◆ Work to be completed:
Read through the material below and find each line that has the word "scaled"; copy it.
BEGIN
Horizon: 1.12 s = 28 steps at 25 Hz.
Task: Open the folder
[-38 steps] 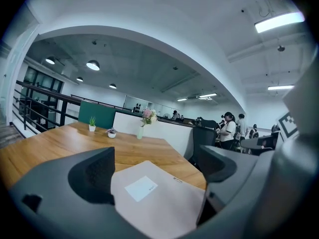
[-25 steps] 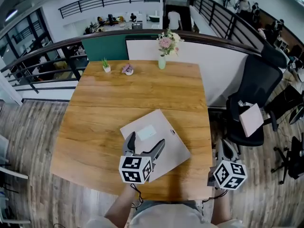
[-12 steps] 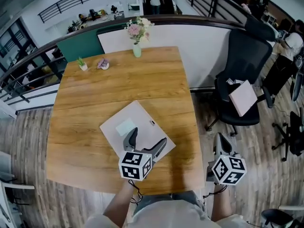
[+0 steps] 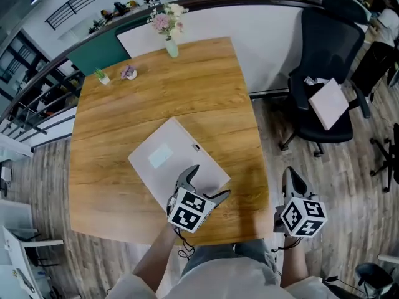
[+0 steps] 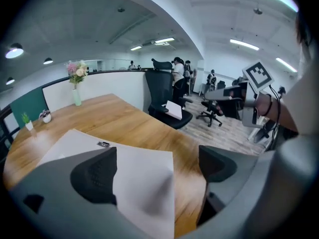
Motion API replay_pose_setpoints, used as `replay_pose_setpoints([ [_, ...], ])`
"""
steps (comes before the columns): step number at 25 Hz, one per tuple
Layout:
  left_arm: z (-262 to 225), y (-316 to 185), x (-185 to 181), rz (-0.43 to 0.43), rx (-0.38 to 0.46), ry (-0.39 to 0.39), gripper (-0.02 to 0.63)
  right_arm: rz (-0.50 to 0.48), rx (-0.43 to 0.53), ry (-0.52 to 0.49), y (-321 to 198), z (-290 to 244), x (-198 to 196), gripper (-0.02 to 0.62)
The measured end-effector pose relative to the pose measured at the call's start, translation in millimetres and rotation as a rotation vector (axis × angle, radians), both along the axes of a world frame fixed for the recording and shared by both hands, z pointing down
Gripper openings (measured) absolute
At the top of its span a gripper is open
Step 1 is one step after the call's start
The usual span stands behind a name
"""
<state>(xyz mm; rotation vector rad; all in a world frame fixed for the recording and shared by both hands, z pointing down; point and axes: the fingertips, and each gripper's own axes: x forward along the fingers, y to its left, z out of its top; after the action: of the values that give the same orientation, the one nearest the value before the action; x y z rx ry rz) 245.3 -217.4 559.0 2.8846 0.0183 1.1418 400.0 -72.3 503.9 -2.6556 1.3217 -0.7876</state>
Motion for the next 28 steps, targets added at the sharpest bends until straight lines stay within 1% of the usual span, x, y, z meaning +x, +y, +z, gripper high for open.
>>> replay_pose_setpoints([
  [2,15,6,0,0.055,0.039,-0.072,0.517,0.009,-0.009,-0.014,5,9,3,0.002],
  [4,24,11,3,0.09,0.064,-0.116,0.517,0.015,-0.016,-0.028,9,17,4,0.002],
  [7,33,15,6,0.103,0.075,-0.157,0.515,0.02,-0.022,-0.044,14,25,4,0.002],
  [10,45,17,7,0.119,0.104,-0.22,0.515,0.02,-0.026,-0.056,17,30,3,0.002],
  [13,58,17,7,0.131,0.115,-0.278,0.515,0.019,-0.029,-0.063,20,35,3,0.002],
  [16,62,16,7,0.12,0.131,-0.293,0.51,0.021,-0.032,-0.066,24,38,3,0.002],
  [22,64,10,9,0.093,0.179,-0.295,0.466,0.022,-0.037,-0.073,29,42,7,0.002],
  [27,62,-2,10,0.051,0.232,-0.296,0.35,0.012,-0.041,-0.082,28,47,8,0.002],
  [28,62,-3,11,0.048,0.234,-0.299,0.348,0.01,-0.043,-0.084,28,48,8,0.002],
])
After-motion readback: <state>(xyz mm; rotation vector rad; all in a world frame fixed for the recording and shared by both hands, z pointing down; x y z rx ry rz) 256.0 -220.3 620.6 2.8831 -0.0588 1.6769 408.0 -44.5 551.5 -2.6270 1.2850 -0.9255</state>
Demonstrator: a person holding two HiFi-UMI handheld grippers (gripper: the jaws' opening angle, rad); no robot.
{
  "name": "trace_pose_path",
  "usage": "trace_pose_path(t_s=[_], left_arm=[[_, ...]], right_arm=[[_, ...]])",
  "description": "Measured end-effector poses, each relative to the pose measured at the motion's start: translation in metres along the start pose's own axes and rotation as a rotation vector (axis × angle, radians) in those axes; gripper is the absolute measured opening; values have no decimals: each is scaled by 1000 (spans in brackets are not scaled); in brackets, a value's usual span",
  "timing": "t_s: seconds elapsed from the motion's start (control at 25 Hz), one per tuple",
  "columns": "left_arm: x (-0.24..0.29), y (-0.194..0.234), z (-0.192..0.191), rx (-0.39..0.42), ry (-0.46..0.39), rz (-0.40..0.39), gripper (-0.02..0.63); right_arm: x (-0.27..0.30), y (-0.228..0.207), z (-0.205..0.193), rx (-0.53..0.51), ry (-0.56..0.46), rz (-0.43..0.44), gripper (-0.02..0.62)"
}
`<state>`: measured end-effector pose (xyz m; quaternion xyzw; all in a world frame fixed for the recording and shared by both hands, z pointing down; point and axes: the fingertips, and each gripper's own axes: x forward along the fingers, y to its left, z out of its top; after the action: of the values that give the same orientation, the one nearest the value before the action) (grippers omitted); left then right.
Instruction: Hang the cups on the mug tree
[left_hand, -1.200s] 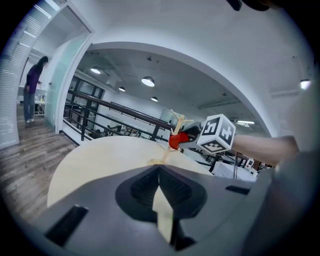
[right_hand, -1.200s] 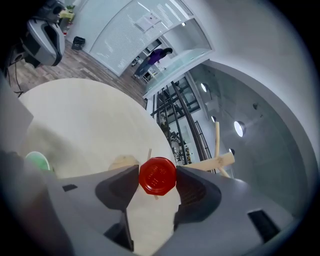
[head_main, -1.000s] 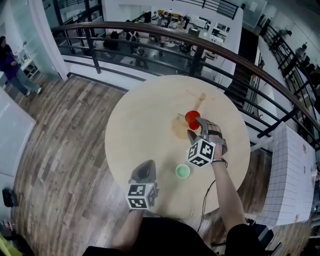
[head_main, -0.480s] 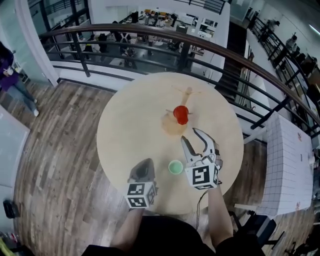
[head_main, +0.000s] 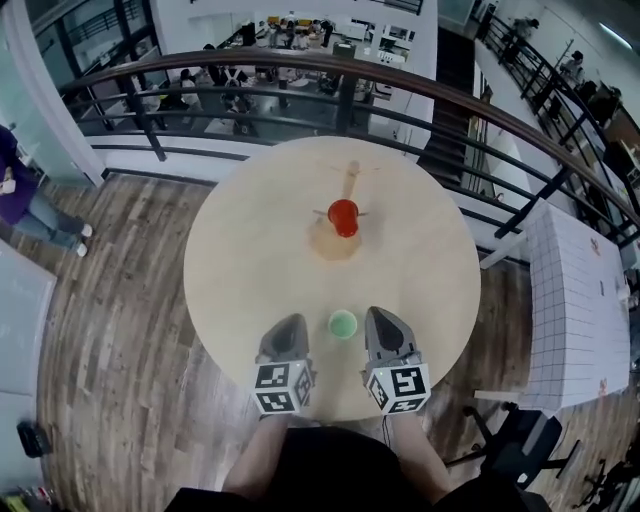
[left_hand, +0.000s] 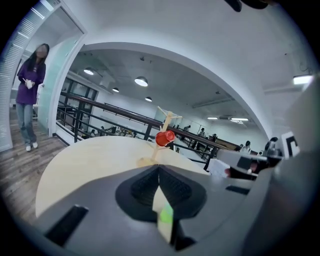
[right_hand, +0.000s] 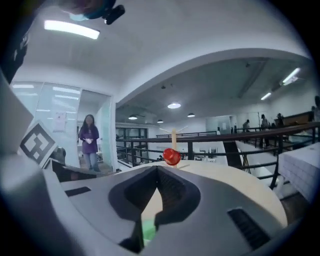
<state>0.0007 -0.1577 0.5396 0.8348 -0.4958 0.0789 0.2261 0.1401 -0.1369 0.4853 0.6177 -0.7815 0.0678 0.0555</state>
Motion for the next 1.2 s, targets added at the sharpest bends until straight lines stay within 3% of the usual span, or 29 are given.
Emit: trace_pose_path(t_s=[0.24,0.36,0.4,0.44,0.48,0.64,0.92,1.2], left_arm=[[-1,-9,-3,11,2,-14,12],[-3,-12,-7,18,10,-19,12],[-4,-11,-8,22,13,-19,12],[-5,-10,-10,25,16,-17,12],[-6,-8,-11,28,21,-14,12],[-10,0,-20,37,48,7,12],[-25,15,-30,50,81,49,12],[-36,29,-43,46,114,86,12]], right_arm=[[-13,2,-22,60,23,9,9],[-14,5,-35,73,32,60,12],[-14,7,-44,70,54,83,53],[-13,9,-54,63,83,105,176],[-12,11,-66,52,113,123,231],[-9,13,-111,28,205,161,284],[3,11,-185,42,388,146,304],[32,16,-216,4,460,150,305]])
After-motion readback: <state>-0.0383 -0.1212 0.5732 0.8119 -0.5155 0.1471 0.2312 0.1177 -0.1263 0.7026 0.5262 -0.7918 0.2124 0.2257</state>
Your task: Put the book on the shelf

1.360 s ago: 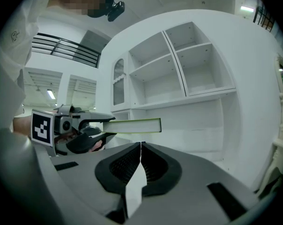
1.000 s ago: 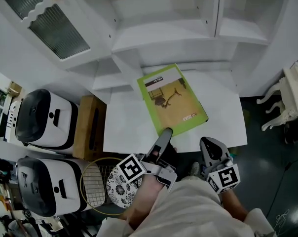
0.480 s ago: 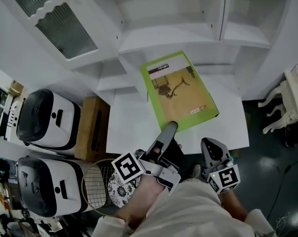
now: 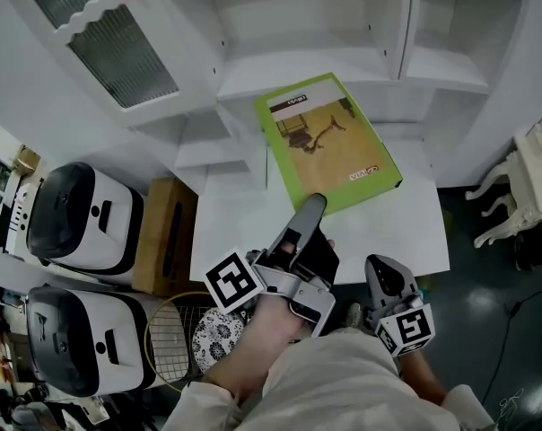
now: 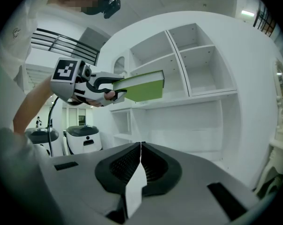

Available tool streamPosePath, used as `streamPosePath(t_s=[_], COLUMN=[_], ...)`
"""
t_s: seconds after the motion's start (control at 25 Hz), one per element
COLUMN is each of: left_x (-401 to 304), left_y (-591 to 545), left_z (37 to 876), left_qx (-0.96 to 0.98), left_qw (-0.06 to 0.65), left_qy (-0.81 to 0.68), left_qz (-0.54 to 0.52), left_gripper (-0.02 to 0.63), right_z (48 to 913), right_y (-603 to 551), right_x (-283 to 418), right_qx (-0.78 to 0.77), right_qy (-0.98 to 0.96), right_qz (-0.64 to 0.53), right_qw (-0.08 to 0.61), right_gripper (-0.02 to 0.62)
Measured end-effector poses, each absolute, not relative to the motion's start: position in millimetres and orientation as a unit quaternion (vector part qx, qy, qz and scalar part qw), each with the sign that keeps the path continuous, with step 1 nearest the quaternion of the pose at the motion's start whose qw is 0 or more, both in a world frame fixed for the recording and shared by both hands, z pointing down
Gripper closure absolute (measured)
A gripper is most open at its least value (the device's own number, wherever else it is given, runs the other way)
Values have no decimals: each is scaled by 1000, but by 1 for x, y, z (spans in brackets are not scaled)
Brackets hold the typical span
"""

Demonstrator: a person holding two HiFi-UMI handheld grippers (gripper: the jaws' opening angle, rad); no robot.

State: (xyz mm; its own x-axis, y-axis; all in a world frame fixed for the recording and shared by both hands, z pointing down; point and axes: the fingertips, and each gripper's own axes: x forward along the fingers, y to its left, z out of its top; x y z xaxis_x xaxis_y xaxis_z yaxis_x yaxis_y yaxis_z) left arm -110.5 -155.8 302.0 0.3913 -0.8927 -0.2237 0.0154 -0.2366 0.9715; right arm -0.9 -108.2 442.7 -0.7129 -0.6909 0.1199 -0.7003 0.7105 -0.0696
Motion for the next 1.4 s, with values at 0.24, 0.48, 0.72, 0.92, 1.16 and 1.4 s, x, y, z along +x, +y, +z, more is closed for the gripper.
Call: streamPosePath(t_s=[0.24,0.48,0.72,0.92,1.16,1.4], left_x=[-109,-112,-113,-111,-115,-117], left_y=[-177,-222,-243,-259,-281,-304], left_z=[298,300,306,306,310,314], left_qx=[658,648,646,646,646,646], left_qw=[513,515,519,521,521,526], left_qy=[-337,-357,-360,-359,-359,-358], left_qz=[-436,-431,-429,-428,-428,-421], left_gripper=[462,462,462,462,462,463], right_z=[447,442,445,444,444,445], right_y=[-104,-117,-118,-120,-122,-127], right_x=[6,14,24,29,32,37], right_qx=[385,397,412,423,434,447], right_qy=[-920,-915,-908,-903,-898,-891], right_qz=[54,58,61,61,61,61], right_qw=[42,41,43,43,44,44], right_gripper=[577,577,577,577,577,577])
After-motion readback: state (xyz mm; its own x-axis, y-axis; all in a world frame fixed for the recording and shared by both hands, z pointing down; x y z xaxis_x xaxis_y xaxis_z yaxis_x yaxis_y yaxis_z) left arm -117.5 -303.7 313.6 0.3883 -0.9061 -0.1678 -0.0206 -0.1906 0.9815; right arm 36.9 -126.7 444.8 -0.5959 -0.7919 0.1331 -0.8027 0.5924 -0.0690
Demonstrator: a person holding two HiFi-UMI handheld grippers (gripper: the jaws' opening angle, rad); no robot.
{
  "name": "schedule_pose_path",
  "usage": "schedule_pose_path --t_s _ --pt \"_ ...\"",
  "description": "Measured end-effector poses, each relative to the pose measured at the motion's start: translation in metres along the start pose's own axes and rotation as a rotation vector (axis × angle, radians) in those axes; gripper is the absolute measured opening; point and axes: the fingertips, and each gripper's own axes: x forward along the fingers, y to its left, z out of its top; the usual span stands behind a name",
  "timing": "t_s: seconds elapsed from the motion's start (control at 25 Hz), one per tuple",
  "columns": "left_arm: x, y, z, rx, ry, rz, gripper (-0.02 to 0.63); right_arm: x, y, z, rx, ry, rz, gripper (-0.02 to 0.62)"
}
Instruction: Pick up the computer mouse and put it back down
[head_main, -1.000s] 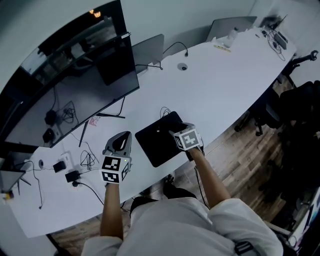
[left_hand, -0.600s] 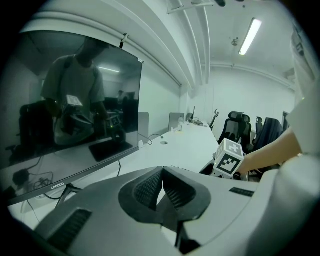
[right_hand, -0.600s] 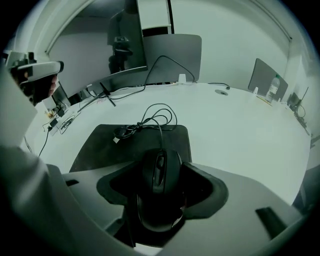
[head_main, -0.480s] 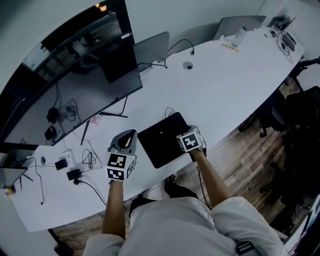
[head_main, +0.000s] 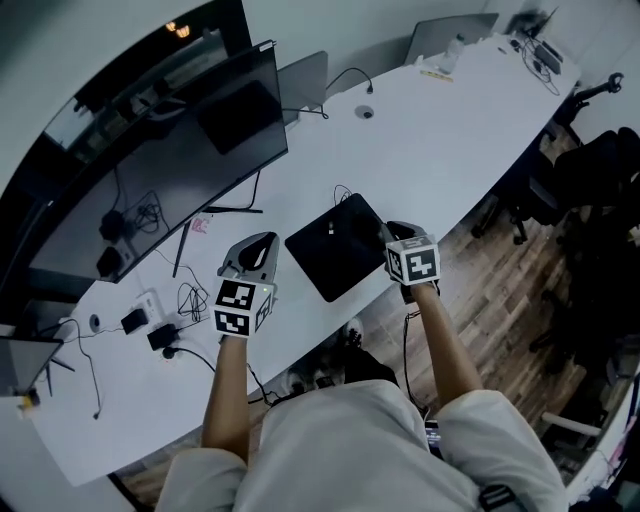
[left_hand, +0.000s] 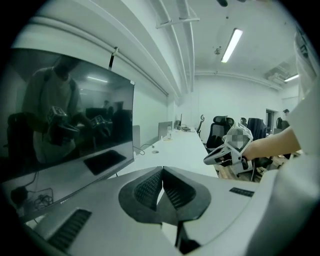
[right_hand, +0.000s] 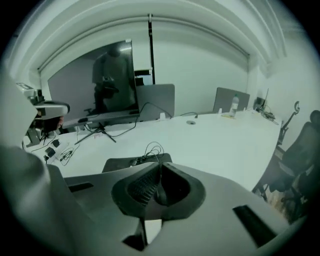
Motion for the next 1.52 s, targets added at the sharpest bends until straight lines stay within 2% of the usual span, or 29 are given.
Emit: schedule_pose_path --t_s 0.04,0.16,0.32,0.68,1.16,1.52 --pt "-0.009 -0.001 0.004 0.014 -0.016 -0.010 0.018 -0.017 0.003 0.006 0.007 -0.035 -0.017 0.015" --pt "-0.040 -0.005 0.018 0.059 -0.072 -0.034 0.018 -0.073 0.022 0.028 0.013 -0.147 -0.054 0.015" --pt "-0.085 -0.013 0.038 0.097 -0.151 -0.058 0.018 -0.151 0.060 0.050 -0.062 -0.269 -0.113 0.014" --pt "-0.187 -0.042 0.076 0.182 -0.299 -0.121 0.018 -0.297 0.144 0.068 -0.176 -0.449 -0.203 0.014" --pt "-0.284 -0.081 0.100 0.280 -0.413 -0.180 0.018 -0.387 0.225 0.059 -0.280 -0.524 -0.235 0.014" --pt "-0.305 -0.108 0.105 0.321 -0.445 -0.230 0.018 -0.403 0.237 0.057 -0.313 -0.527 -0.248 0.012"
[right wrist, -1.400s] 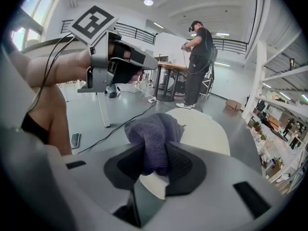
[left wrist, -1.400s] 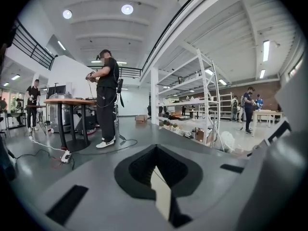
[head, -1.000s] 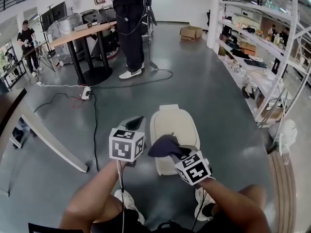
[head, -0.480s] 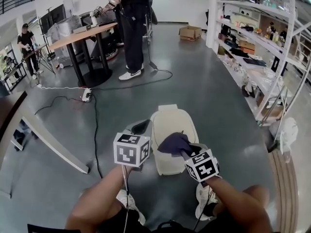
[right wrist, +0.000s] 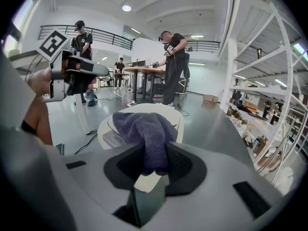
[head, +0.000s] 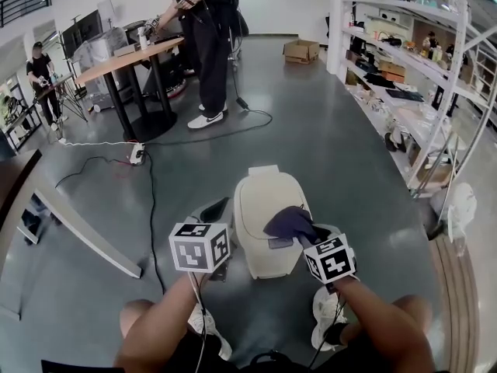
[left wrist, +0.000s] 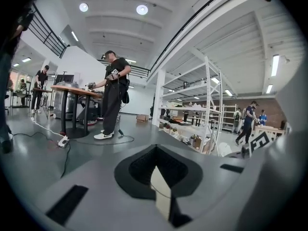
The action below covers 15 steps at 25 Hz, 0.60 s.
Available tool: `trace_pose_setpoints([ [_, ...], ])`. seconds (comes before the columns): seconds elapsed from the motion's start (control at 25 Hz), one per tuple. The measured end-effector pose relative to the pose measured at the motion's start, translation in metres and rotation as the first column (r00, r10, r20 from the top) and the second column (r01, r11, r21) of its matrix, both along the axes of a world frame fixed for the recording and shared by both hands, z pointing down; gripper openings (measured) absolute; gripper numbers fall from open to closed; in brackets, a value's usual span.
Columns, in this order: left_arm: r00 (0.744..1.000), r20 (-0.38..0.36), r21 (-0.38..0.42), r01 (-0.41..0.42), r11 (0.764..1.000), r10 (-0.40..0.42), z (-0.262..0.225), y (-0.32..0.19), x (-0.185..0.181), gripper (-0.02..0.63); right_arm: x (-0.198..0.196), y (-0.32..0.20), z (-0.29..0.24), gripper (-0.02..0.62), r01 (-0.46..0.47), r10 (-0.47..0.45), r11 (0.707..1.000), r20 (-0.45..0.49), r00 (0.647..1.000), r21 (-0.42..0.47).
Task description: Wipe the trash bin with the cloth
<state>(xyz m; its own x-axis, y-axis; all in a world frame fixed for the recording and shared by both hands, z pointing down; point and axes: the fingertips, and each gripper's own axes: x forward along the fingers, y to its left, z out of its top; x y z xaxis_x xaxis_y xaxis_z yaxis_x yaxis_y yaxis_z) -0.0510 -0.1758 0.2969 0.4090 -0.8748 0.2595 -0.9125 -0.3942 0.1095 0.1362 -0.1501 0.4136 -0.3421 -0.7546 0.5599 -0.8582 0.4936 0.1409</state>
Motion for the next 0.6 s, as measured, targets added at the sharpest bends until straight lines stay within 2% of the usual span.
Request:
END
◆ Solution below:
  "description": "Measured end-effector poses, each relative to the pose measured at the motion's start: translation in metres along the start pose's own axes and rotation as a rotation vector (axis × angle, radians) in those axes; gripper is the absolute measured opening; values have no decimals: each is scaled by 1000 (spans in brackets are not scaled); in brackets, a value's usual span",
Values have no decimals: each is scaled by 1000, but by 1 for x, y, z (spans in brackets are not scaled)

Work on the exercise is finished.